Biggest News Agencies UPI or United Press International Part 1

About one of the biggest news organizations the UPI or United Press International, history of its founding, operations, and scoops.



Name of Agency and Country: United Press International, U.S.

When and How Founded: Current agency created by merger in May, 1958, of United Press (UP) and International News Service (INS). UP was founded in 1907 by newspaper publisher E. W. Scripps. INS was born two years later, when William Randolph Hearst set it up to service his own chain of papers and outside clients.

Modus Operandi: Still privately owned, UPI is headquartered at 220 East 42nd Street, New York City. It sells news, features, photographs, and other services to 1,131 newspapers in the U.S. and has a total of 3,650 radio station and television clients. Worldwide it services 6,972 recipients. Teletype service is provided to newspapers on both an "A" and a "regional" wire. There are also special financial, sports, racing, and radio wires designed for quick "rip and read" utilization. All UPI writers are, in a sense, "correspondents" covering their host cities for the outside world and relying heavily upon local media for information. UPI has 211 bureaus worldwide and more than 2,500 fulltime employees. Its projected 1977 budget exceeded $73 million.

Who's behind It: Scripps-Howard owns 95%, Hearst retains 5%. The president is R. W. Beaton. The vice-president and editor in chief is H. L. Stevenson.

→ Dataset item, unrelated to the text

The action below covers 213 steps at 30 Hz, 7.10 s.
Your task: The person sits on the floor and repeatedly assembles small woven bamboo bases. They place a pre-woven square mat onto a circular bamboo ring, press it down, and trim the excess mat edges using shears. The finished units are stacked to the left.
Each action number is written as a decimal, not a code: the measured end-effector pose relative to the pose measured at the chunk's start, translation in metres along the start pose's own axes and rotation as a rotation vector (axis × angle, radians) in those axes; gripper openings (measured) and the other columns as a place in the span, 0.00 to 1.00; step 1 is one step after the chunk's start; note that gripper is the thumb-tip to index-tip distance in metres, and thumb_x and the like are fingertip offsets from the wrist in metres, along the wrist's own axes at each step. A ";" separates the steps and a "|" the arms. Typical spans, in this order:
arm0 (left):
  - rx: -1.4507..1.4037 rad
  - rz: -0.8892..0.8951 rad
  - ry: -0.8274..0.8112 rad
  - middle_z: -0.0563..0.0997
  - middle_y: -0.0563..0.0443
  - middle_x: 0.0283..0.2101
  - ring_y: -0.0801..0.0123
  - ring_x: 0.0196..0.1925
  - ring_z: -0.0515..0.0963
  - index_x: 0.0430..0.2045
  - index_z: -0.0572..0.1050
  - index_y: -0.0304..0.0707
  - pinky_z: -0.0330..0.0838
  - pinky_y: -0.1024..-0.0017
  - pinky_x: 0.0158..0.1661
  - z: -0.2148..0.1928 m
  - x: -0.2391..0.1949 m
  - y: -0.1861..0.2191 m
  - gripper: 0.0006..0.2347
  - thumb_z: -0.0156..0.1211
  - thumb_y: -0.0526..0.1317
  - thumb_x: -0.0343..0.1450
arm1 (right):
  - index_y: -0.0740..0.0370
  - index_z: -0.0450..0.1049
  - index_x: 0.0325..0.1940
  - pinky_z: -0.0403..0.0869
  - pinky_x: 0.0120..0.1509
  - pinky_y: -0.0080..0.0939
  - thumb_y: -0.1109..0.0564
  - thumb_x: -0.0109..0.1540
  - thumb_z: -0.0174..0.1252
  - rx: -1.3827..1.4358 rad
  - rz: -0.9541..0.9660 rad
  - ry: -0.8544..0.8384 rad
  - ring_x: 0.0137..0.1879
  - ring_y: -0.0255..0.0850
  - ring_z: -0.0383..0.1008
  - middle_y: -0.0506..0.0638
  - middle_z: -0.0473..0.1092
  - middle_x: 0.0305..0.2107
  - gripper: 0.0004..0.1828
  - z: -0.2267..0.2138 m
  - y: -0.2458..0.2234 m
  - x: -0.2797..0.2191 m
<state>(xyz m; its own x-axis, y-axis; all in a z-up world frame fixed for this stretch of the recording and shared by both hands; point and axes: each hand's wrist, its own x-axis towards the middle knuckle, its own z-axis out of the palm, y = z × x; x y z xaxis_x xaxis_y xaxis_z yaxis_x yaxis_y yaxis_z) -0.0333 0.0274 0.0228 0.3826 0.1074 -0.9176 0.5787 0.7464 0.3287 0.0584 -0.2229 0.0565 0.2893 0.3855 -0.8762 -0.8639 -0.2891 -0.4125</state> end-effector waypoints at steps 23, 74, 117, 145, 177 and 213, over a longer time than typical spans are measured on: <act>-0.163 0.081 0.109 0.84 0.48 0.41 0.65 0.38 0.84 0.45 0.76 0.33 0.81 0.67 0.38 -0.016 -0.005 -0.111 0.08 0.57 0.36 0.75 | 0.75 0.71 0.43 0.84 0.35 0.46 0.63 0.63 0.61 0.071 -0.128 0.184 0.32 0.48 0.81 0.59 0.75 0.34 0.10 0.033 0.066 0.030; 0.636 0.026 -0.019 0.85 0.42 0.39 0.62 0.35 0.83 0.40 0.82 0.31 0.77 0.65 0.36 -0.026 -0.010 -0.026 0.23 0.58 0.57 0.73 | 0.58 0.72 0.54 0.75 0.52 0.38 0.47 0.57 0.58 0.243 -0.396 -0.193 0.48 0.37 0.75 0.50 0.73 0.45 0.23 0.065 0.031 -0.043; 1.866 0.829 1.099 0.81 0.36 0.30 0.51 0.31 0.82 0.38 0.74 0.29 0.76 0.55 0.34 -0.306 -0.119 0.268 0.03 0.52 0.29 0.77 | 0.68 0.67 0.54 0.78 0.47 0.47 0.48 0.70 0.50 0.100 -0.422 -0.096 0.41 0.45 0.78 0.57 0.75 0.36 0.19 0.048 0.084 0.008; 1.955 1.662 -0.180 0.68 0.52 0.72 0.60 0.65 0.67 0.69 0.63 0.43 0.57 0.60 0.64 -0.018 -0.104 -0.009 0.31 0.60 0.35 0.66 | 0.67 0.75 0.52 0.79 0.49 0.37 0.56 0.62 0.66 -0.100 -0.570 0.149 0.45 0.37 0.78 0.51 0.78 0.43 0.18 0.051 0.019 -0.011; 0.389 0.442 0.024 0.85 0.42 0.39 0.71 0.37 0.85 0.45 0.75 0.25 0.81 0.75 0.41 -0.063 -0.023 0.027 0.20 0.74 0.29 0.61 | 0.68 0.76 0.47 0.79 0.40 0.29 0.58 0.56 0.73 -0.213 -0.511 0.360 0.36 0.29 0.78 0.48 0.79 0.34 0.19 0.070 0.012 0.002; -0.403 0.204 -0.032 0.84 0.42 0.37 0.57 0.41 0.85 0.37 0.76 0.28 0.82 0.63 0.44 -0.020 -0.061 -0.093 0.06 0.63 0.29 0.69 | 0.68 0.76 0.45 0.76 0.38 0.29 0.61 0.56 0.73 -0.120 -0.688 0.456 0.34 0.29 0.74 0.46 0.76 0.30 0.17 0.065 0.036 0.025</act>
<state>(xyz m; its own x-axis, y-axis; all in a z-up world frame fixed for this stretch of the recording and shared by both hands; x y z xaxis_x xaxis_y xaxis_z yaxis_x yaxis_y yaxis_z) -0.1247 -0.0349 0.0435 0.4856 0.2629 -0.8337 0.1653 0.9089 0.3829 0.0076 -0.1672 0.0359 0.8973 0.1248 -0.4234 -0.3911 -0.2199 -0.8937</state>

Biggest Beats: UPI's first bulletin on the assassination of Pres. John F. Kennedy on Nov. 22, 1963, was probably its most memorable. UPI White House correspondent Merriman Smith managed to scoop the AP reporter by grabbing a car radiophone, calling in the bulletin, and then ducking under the dashboard to keep his frantic competitor from calling in. Equally memorable (but highly embarrassing) was UP's announcement of the "Premature Armistice" in November of 1918--some days before peace was actually declared. Such antics have led many editors to seek AP verification before running UPI scoops.

Quirks and Prejudices: Due to a tight budget, understaffing, and the pressure of a "deadline every minute," speed is too often substituted for perspective and veracity. One veteran UPI staffer noted that he's writing "with the prejudices of the editors who buy the service" in mind. Because of the differing positions of clients, exposes and significant social commentary are avoided. What results is a rather bland, breezy report of contemporary history heavily featurized but lacking interpretation and analysis. Keeping those "editors' prejudices" in mind, wire service reporters have a pronounced tendency to belittle unpopular causes and "troublemakers." A National Educational Television analysis of UPI coverage of a late 1960s peace demonstration by the Women's Strike for Peace found bias in the service's selection of words to describe the participants, which included "dowager queen," "peacock," and "hippy."

When Sen. Thomas Dodd, a conservative Democrat, was under fire for accepting legalized bribes, UPI chose to ignore most of the accusations and censored from its report of official Senate proceedings such words describing Dodd as "arrogant," "insolent," and "brutal."